The same can be done with recession tests using the Chicago and Philadelphia indicators. The optimal recession thresholds appear to be –0.72 for the Chicago index and –0.80 for the Philadelphia index (Berge and Jordà 2009). At these values, you could get pretty close to earning a full dollar on your monthly recession prediction. The two levels correspond to the horizontal lines depicted in Figures 1 and 2. In fact, the Chicago Fed in its website suggests, “When the CFNAI-MA3 value moves below –0.70 following a period of economic expansion, there is an increasing likelihood that a recession has begun.”

Using these threshold values and starting with the last official NBER date available (the peak of December 2007), the Chicago index indicates that the recent recession began at the NBER peak and lasted until August 2009, while the Philadelphia index points to the same start date and June 2009 as the trough.

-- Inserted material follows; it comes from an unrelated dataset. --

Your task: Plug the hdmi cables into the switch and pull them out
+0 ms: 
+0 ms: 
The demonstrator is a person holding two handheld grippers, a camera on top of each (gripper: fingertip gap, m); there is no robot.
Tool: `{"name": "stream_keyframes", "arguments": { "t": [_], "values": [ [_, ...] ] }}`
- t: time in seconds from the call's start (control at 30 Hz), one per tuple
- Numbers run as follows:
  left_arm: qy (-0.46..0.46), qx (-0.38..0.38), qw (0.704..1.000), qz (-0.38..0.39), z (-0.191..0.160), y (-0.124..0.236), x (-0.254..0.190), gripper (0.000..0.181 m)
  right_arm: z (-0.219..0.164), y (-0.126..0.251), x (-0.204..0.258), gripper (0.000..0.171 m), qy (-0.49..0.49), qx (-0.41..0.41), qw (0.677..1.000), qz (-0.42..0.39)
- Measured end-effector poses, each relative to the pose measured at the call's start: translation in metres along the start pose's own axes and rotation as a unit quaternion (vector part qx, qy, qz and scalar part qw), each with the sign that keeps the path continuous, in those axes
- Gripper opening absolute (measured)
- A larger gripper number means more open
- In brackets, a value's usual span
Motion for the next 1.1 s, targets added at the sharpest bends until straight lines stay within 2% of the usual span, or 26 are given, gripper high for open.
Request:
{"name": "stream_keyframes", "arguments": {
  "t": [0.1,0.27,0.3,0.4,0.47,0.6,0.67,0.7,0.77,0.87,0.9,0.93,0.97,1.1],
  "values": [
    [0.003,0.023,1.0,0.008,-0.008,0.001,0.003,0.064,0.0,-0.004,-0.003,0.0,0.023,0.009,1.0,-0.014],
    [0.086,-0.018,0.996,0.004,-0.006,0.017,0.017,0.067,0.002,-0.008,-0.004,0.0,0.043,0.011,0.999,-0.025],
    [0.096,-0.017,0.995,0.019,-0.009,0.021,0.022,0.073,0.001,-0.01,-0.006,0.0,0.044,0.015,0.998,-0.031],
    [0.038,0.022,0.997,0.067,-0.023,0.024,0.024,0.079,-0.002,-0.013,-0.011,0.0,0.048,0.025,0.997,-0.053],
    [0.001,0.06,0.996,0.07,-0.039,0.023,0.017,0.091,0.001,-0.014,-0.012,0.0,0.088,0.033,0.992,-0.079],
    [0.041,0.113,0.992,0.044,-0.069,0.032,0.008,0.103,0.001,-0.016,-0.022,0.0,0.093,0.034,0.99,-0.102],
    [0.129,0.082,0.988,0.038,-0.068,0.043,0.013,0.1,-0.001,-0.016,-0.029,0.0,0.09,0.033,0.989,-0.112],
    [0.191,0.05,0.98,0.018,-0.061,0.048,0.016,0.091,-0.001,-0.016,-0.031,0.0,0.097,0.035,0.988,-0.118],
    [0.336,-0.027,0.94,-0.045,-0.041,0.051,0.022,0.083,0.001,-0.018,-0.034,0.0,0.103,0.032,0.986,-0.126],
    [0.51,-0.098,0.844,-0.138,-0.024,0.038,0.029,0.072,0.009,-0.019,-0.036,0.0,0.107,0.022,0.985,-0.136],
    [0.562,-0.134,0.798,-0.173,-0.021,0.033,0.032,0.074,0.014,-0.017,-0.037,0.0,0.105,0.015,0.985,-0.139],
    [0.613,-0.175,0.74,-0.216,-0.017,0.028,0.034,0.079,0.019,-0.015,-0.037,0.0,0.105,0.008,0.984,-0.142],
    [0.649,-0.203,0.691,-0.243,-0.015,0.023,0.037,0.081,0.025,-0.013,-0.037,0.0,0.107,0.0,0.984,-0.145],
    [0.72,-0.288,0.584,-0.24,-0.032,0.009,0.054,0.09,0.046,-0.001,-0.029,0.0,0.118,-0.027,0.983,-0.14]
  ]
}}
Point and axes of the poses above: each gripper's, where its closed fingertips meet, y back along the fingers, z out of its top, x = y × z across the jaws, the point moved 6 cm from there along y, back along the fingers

These dates correspond well with recent public statements by NBER committee member Robert Gordon who declared that the recession ended in June 2009, committee chair Robert Hall who said the trough probably occurred sometime in the summer, and former Fed Chairman Alan Greenspan who said the recession ended in July 2009 and possibly as early as June 2009. An official NBER statement is not likely to come until the summer of 2010 at the earliest.

Let me end by returning to the hypothetical patient with a PSA reading of 7 ng/ml to note that the costs and benefits of each of the four possible outcomes will vary from person to person. A mechanical rule based on biopsying any patient with a reading of 7ng/ml or above is clearly not the right answer for everyone. For example, an older patient may not tolerate biopsies as well as a younger patient, so the costs of a false positive would be higher. And the costs of an undiagnosed tumor, a false negative, may be lower for him than for his younger counterpart. Hence, for the older patient, the optimal trigger may be higher than for the younger man. So it is with our business index recession tests. If the costs of pursuing an activist policy during a misdiagnosed expansion are not symmetric with the costs of policy inactivity during a misdiagnosed recession, the trigger points for a policymaker will differ from those we have offered. In addition, the cost–benefit calculations of our manager trying to decide whether to open a new factory or our consumer waiting to purchase a new car would be different from those of the policymaker. Application of recession diagnostic tests then is art as well as science.

Òscar Jordà, is associate professor of economics, University of California, Davis, and visitingscholar, FRBSF.


References

Berge, Travis and Òscar Jordà. Dec. 14, 2009. “The Classification of Economic Activity.” U.C. Davis working paper 09-18.

FRB Chicago. 2010. “Chicago Fed National Activity Index.” Accessed February 9, 2010.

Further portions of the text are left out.